Yeah. Okay. So that is identification. I’m identifying myself with quality of responsible, and I’m narrow-mindedly doing so. So I’m favoring certain aspects of being over others, which means I’m necessarily xing out or putting into my shadow other attributes that might be true of me if I had a more open-minded sense of who I was.

Courtney Smith [00:25:21]:

Well, yeah, because a lot of these identity structures also get created when we’re not that old, so they’re not super complex and nuanced. So they tend to have a very black-and-white quality to them, and they tend to really sort of be very simple, responsible.

Dr. Caneel Joyce [00:25:38]:

Is this okay? Like, kind is being nice, not sharing any so-called negative feedback.

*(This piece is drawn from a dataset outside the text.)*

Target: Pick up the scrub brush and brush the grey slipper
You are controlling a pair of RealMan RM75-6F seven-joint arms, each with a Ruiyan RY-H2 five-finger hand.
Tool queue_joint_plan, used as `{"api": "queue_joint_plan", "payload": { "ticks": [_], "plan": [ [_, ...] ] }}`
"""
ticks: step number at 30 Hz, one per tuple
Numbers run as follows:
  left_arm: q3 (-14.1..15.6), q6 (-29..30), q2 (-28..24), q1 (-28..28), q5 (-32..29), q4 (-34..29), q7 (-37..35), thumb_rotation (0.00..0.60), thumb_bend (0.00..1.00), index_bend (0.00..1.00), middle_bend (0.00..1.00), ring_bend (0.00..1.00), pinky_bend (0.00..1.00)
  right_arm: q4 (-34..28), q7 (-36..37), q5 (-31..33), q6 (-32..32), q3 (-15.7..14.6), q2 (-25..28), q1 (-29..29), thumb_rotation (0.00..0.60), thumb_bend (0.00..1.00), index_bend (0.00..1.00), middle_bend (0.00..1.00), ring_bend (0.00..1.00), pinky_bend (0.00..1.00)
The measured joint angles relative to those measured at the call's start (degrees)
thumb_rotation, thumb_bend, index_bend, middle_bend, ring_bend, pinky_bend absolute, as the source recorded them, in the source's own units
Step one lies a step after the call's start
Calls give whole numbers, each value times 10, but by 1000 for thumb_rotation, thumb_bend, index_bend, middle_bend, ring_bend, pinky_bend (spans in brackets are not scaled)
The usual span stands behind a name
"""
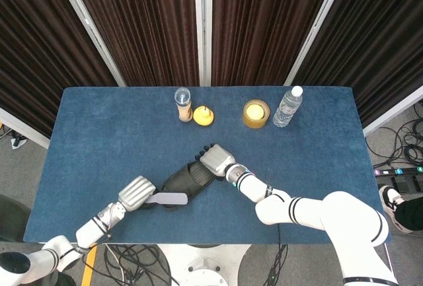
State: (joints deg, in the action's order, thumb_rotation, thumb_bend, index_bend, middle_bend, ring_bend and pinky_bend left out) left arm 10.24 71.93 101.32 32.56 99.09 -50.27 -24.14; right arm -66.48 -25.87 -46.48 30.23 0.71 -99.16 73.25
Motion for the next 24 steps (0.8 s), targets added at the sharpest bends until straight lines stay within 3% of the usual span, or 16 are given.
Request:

Courtney Smith [00:25:48]:

Right?

Dr. Caneel Joyce [00:25:48]:

Yeah.

Courtney Smith [00:25:49]:

Right.

Dr. Caneel Joyce [00:25:50]:

Okay.

Courtney Smith [00:25:50]:

And so they tend to have quite a narrow quality to them because these words were not we didn’t live and experience these words as sophisticated grown ups. We came into contact with these concepts and developed a sense of identity in a time when we were pretty simple.

Dr. Caneel Joyce [00:26:10]:

We were writing a pretty simple rulebook with big crayolas.

Courtney Smith [00:26:14]:

And also there’s really good science, right, that rules that are simple, they may be wrong a certain percentage of the time, but they also are really fast to learn and very fast to implement. And so from a neuroscience perspective, in terms of why do identities arise, there’s a lot of efficiency to be gained from a brain science perspective, making assumptions about patterns in terms of how the world’s working and how I need to show up. It allows us to have shortcuts. And shortcuts, by definition, need to be efficient. Simpler shortcuts are more efficient. So none of these identity structures really allow complexity, which is great in terms of developing an ego when you’re a small child. But as we get to be grown ups and are facing much more difficult problems and complicated situations, they’re not going to give us the flexibility that we need to fully face what we’re up against.

Dr. Caneel Joyce [00:27:14]:

If we were to push this example to the extreme, how would being responsible as an identity, how would that end up showing up as pain later on connecting it to this idea of finding that you’re getting feedback, that how you’re operating is not getting the results you want. Can you help us see how responsible somehow backfires?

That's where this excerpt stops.